Oltre al Bianco, segnala a sua volta Fontanili, c’è il problema del Brennero su cui da tempo con l’Austria si consuma una battaglia diplomatica e legale, situazione che a breve potrebbe precipitare visto che appena dall’altra parte del confine c’è un ponte che deve essere completamente rifatto. «Si tratta di una situazione simile a quella del Bianco – sostiene il direttore di Uniontrasporti – ma almeno da questa parte, anche se vecchia di 150 anni, in attesa della nuova galleria di valico prevista per il 2032 c’è una alternativa ferroviaria che riesce ancora a performare bene. Sul fronte del Bianco, invece, non ci sono proprio alternative». Cascetta conferma: «Sul versante con la Francia la situazione ferroviaria è assolutamente lontana dagli standard di qualità e capacità che si richiedono oggi alle ferrovie europee. A parte la frana che la blocca la linea del Frejus risale all’800, roba da archeologia ferroviaria, ci possono passare pochi treni, corti e a costi molto alti».

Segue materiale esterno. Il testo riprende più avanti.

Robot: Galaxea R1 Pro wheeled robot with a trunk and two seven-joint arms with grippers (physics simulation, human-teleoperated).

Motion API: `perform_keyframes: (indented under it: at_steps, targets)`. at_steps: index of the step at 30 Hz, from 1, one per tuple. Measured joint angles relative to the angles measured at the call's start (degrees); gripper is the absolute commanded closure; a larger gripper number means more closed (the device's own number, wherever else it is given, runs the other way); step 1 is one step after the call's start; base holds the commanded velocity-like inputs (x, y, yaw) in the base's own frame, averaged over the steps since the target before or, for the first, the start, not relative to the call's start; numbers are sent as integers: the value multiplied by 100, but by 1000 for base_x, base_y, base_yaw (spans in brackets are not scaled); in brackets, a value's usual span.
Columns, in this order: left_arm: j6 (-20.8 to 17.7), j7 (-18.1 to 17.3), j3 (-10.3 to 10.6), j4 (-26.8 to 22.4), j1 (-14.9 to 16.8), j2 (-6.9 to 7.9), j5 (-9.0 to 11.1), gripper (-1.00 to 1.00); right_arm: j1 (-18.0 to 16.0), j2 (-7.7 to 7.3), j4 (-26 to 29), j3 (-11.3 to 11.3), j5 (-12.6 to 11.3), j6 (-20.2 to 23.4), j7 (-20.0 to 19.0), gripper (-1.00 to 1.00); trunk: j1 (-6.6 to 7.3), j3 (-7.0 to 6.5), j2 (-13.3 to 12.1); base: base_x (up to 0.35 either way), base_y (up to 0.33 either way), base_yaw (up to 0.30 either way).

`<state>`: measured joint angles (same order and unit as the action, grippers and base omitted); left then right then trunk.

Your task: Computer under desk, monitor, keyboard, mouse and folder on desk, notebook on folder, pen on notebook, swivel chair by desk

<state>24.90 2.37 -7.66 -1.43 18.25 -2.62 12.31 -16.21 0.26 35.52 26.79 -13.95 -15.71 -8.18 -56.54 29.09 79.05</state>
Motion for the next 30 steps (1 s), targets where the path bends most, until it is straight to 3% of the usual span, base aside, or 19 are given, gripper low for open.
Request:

E l’alta velocità è fragile anche lei? «Nel senso letterale del termine si può dire di sì, ma è una fragilità, in positivo, legata al suo successo» commenta Francesco Ramella, docente di trasporti all’Università di Torino. «Le linee sono saturate “a tappo” – aggiunge Cascetta – venisse realizzata una nuova linea Nord-Sud sono convinto che si saturerebbe pure quella». Solo le merci faticano a viaggiare spedite. «Mentre l’alta velocità ha cambiato il modo di muoversi dei passeggeri, sul fronte delle merci trasportate ci siamo fermati, tanto che gli obiettivi per il riequilibrio modale non potranno essere raggiunti: oggi il trasporto ferroviario assorbe appena l’11-12% contro il 18-20% di media europea quando si dovrebbe arrivare al 30% entro il 2030, ovvero domani. Impossibile». Le ragioni? «Mancano reti ferroviarie performanti e si tende sempre a dare la precedenza all’alta velocità, alla lunga percorrenza ed al trasporto locale e quindi le stesse imprese preferiscono il trasporto stradale anche se meno sostenibile».

Secondo Cascetta sul fronte ferroviario l’Italia è sulla strada giusta: «Tutte le grandi scelte che dovevano essere fatte l’Italia le ha fatte. È solo una questione di tempo. Ci sono il terzo valico, il tunnel di base del Brennero e la Napoli-Bari in costruzione, l’alta velocità al Sud tra mille discussioni è comunque partita – sintetizza -. Manca sono il completamento del Brennero, perché mancano ancora progettazione e finanziamento del raccordo con Verona». Quanto ai ritardi che affliggono la rete dell’alta velocità, a suo parere, una parte dei problemi è legata ai cantieri ed ai lavori in corso, «ma in buona parte saranno superati con l’intervento sul nodo critico di Firenze, dove dopo anni di discussioni sono finalmente partiti i lavori per la nuova stazione Av ed il bypass».

Reti e cantieri, i progetti in campo

Contromisure? Tra i tanti progetti Rfi ha da poco iniziato i lavori sulla tratta alta velocità tra Roma e Firenze investendo 200 milioni di euro nell’upgrade del sistema (l’Ertms) che controlla del distanziamento dei treni. Sul fronte autostrade, in base al decreto Aiuti quater, il piano di Aspi invece prevede di realizzare una dozzina di interventi: in particolare opere strategiche e attese da anni, come la Gronda di Genova e il passante di Bologna, dovrebbero essere approvati tra fine 2024 e inizio 2025. Per guadagnare tempo su questi ed altri lavori (vedere grafico dei progetti in campo) Aspi ha stanziato 250 milioni di euro per avviare i «lotti zero» e realizzare tutte le attività propedeutiche al decollo dei cantieri, dalla costruzione dei campi base alla rimozione delle eventuali interferenze, dalle indagini archeologiche alle bonifiche da ordigni bellici, sperando che il via libero definitivo ai progetti arrivi poi rapidamente.